● Work request
Look below for the line with "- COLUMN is"; begin the copy there and stop after the line with "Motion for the", keeping the text exact and the pictures out.

┏━━

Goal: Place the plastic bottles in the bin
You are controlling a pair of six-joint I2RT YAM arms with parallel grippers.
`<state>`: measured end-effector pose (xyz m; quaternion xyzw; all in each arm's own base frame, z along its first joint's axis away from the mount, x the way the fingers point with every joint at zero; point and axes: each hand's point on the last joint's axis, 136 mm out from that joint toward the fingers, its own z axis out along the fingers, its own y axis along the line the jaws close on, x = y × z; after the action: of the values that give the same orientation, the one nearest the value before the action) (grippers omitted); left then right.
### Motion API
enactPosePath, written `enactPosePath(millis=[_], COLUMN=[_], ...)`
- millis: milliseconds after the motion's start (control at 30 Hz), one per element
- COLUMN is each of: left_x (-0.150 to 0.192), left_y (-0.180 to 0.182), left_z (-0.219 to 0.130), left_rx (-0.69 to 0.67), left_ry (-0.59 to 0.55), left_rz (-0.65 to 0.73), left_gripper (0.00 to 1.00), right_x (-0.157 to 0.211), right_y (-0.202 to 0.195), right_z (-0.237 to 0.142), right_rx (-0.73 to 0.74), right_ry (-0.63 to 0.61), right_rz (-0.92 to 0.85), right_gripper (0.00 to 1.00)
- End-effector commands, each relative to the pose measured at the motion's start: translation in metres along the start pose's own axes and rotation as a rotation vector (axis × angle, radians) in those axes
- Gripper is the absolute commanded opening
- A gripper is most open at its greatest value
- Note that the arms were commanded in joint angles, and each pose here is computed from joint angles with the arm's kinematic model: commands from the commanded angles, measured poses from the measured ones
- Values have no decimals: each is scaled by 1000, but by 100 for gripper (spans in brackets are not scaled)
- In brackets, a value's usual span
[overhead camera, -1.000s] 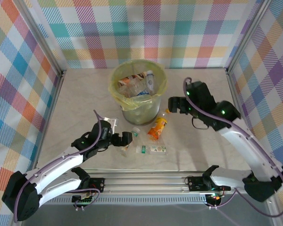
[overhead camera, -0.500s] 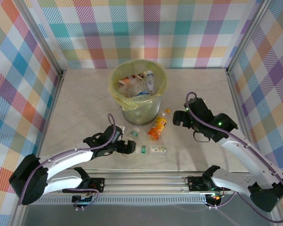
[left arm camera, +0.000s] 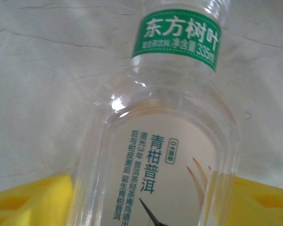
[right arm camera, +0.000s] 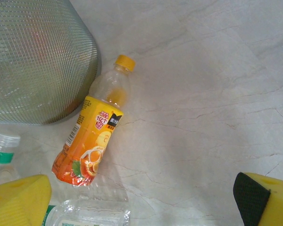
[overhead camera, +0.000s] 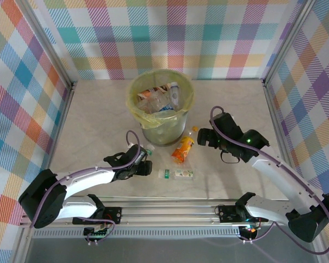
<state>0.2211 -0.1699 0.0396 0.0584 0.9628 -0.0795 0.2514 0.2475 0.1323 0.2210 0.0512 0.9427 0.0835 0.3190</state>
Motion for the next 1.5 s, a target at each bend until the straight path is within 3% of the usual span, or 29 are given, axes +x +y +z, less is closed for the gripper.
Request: enactPosePath(millis=[0, 333, 633, 800, 1133, 1467], left_x=[1, -7, -56, -97, -202, -293], left_y=[10, 37, 51, 47, 0, -75], left_z=[-5, -29, -108, -161, -259, -279], left_rx=[-63, -167, -115, -60, 105, 219], left_ry=[-10, -91, -361, -511, -772, -816], left_rz=[-26, -125, -291, -314, -294, -194], left_gripper=[71, 48, 41, 40, 38, 40], right_x=[-1, -4, -3, -7, -6, -2], right_y=[3, 8, 16, 20, 21, 17], right_z=[2, 2, 0, 0, -2, 0], right_rx=[-18, -45, -102, -122, -137, -126], right_ry=[-6, -21, -28, -44, -42, -36], right_rz=[9, 0, -1, -8, 18, 23], right_gripper=[100, 100, 100, 100, 100, 100])
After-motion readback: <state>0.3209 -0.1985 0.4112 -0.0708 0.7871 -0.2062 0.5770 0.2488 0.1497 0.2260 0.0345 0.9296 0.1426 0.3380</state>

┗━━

● Answer below
- COLUMN is each of: left_x (-0.150 to 0.192), left_y (-0.180 to 0.182), left_z (-0.219 to 0.130), left_rx (-0.69 to 0.67), left_ry (-0.59 to 0.55), left_rz (-0.65 to 0.73), left_gripper (0.00 to 1.00), right_x (-0.157 to 0.211), right_y (-0.202 to 0.195), right_z (-0.237 to 0.142), right_rx (-0.73 to 0.74), right_ry (-0.63 to 0.61), right_rz (-0.92 to 0.85), right_gripper (0.00 to 1.00)
- End-effector commands, each relative to the pose measured at the motion's start: translation in metres along the start pose's own axes and rotation as a rotation vector (axis × angle, radians) in those axes
- Gripper is the absolute commanded opening
- A gripper is most open at its greatest value
- Note that the arms were commanded in joint angles, and each pose here is computed from joint angles with the arm's kinematic model: commands from the commanded angles, measured poses from the measured ones
- Values have no decimals: each is scaled by 1000, but by 100 for gripper (spans in brackets are not scaled)
- In brackets, a value's usual span
[overhead camera, -1.000s] 
[overhead camera, -0.500s] 
[left arm camera, +0.000s] 
[right arm camera, +0.000s] 
[overhead camera, +0.000s] 
<state>0.2211 -0.1699 0.0396 0.0584 0.9628 -0.0795 0.2514 0.2475 0.1323 0.2210 0.0512 0.9427 0.0835 0.3190</state>
Motion for the next 1.5 s, a target at each bend until the straight path is within 3% of the usual span, or 29 are given, axes +x +y +z, less is closed for the gripper.

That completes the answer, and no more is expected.